• _THE DATA_:
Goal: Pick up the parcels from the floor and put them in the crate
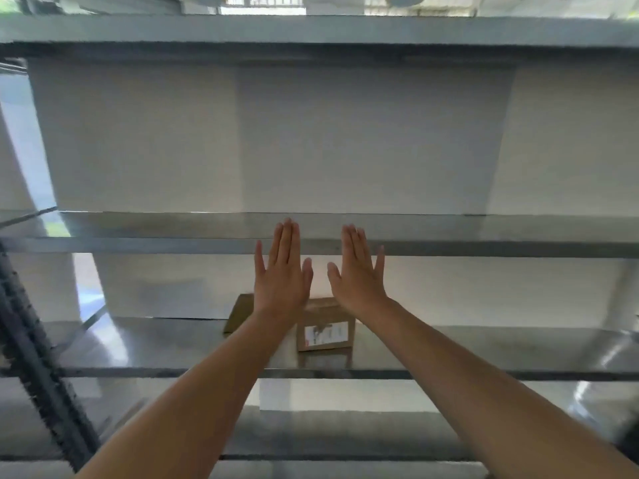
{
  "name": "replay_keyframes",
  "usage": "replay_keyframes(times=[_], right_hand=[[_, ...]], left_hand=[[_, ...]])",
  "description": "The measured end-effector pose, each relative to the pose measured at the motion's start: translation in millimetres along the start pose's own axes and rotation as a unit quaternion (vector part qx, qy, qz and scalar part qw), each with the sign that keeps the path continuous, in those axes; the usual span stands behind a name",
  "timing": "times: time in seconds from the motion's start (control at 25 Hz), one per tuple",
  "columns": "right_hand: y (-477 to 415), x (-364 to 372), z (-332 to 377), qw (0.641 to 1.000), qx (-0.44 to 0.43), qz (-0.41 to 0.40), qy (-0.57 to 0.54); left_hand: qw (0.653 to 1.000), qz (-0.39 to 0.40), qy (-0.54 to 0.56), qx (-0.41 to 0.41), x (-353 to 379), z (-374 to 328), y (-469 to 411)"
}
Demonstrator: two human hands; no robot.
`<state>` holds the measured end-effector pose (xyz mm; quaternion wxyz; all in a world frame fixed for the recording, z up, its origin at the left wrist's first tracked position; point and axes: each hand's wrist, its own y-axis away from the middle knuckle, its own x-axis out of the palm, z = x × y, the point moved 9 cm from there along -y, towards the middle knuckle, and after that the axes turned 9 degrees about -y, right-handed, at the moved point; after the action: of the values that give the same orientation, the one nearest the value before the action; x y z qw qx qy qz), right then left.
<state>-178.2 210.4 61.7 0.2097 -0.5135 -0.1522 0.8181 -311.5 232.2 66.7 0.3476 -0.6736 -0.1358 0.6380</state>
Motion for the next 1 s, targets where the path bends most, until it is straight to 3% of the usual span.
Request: replay_keyframes(times=[0.28, 0.56, 0.8, 1.0], right_hand=[[97.2, -125.5, -192.8, 0.985, 0.129, -0.069, 0.097], [228.6, -229.7, -313.7, 0.939, 0.265, -0.146, 0.167], [334.7, -283.1, -385.0, 0.882, 0.387, -0.165, 0.211], [371.8, -276.4, -441.5, 0.851, 0.450, -0.150, 0.223]], left_hand=[[0.982, 0.003, 0.112, 0.150, -8.2, -248.6, 28.6], [0.934, -0.015, 0.194, 0.298, -34.3, -432.7, 97.9], [0.876, 0.005, 0.281, 0.393, -51.1, -546.2, 168.3], [0.848, 0.050, 0.291, 0.440, -16.4, -599.7, 195.4]])
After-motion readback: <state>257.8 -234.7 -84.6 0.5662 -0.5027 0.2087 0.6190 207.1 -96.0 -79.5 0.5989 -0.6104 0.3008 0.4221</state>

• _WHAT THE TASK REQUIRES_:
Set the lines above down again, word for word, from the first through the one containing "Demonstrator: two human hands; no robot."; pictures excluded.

• _YOUR SOLUTION_:
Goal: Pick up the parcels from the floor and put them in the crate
{
  "name": "replay_keyframes",
  "usage": "replay_keyframes(times=[_], right_hand=[[_, ...]], left_hand=[[_, ...]])",
  "description": "The measured end-effector pose, each relative to the pose measured at the motion's start: translation in millimetres along the start pose's own axes and rotation as a unit quaternion (vector part qx, qy, qz and scalar part qw), each with the sign that keeps the path continuous, in those axes; the usual span stands behind a name",
  "timing": "times: time in seconds from the motion's start (control at 25 Hz), one per tuple",
  "columns": "right_hand: y (-477 to 415), x (-364 to 372), z (-332 to 377), qw (0.641 to 1.000), qx (-0.44 to 0.43), qz (-0.41 to 0.40), qy (-0.57 to 0.54); left_hand: qw (0.653 to 1.000), qz (-0.39 to 0.40), qy (-0.54 to 0.56), qx (-0.41 to 0.41), x (-353 to 379), z (-374 to 328), y (-469 to 411)"
}
Demonstrator: two human hands; no robot.

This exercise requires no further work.